- **TASK OBJECTIVE**
I'd like the entries that follow repeated exactly, with the pictures left out.

[RECORDS PROVIDED Boundary: Start]

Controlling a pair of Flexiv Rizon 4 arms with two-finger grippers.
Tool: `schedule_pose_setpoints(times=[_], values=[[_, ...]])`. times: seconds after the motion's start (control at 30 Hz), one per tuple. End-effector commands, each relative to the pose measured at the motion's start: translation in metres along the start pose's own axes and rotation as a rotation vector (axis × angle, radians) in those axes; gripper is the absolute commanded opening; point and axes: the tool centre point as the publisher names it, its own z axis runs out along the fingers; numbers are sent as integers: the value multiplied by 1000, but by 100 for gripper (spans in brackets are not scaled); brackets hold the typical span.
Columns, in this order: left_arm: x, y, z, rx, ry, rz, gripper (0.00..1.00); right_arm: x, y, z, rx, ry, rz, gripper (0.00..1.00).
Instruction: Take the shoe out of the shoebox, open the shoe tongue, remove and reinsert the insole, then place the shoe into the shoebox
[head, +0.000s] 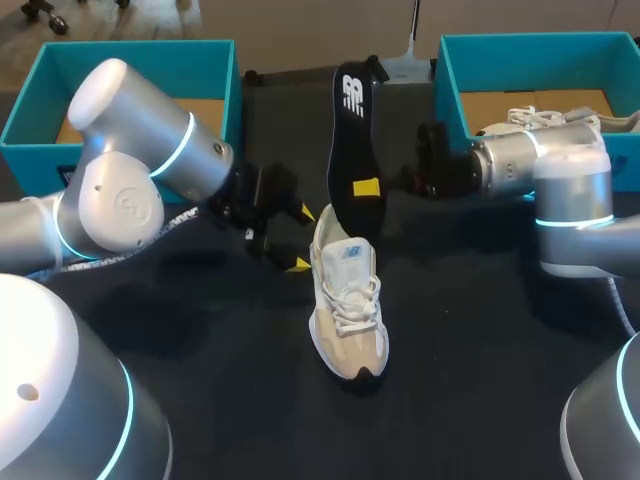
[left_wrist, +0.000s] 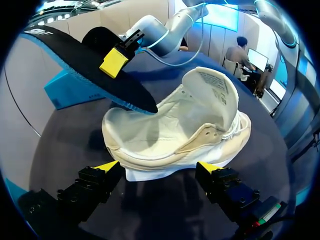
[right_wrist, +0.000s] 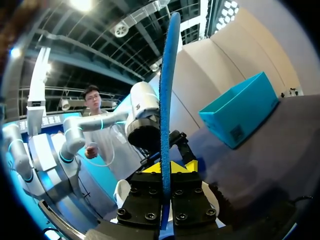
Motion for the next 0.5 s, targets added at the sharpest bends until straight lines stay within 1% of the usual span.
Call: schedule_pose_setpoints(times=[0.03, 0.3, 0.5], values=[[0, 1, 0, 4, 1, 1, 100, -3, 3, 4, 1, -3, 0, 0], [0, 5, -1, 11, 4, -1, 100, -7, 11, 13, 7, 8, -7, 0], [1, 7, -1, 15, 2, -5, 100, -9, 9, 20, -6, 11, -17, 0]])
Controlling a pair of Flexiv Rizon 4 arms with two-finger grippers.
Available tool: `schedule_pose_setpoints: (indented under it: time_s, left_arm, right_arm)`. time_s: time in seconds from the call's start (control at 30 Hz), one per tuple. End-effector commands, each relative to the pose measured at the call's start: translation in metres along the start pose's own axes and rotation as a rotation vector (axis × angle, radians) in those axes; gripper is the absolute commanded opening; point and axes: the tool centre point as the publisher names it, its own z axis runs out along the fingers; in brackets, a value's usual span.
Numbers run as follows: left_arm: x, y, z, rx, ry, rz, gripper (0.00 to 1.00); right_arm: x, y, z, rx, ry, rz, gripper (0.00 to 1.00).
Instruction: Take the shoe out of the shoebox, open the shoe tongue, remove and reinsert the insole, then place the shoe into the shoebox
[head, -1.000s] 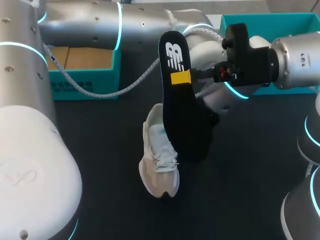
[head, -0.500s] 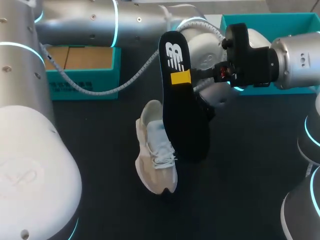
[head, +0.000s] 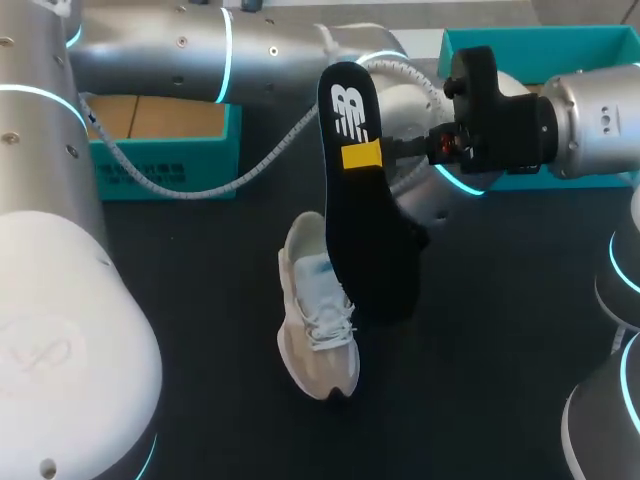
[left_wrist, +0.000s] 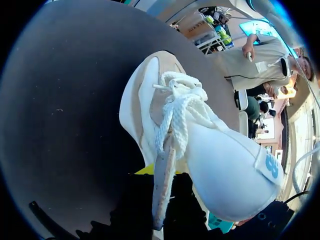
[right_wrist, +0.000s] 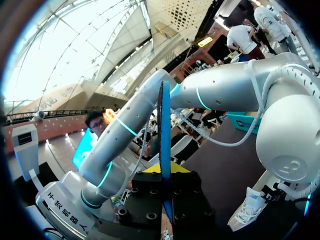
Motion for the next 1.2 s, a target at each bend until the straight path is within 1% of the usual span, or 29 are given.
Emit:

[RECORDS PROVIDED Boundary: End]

- **YOUR SOLUTION**
Controlling a pair of Flexiv Rizon 4 arms with two-finger grippers.
Tool: `schedule_pose_setpoints(times=[_], values=[[_, ...]])`. times: seconds after the motion's start (control at 30 Hz), one per tuple. End-effector commands, each relative to the pose measured at the motion's start: translation in metres along the start pose's own axes and rotation as a rotation vector (axis × angle, radians) in those axes; gripper is the absolute commanded opening; point and axes: the tool centre point as the publisher names it, its own z axis runs out along the fingers; numbers are sent as integers: the value multiplied by 1000, but by 100 for gripper (spans in brackets are not scaled); brackets hold the typical span.
Columns, in this order: left_arm: x, y, z, rx, ry, rz, gripper (0.00..1.00); right_arm: x, y, z, rx, ry, rz, gripper (0.00..1.00).
Instruction: Take the shoe out of the shoebox, open the shoe tongue, remove and reinsert the insole, then place the shoe into the shoebox
[head, +0.000s] 
[left_wrist, +0.000s] 
[right_wrist, +0.000s] 
Motion for the next 0.5 s, targets added at the sharpest bends until straight lines stay within 1% of the usual span.
Call: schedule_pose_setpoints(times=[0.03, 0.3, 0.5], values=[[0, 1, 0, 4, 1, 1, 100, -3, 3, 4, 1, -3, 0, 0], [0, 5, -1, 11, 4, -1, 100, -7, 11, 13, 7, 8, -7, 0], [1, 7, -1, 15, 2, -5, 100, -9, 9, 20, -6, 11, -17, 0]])
Controlling a pair of Flexiv Rizon 4 arms with two-finger grippers.
Available tool: `schedule_pose_setpoints: (indented under it: time_s, left_arm, right_arm)`. time_s: time in seconds from the call's start (control at 30 Hz), one per tuple. End-effector commands, each relative to the pose measured at the call's start: translation in metres along the start pose's own axes and rotation as a rotation vector (axis × angle, radians) in those axes; gripper is the absolute commanded opening; point and axes: the tool centre point as the publisher names it, its own z axis runs out along the fingers; in brackets, a value's usual span.
Numbers run as follows: left_arm: x, y, z, rx, ry, rz, gripper (0.00 to 1.00); right_arm: x, y, z, rx, ry, rz, gripper (0.00 to 1.00).
Instruction: Take the shoe out of the shoebox, open the shoe tongue, remove and reinsert the insole, then place the shoe into the shoebox
[head, -1.000s] 
[head, -0.500s] 
[head, +0.000s] 
[left_wrist, +0.000s] 
[right_wrist, +0.000s] 
Motion for the next 1.2 s, a target at each bend until the straight path is within 1% of the usual span, or 29 are given.
Emit:

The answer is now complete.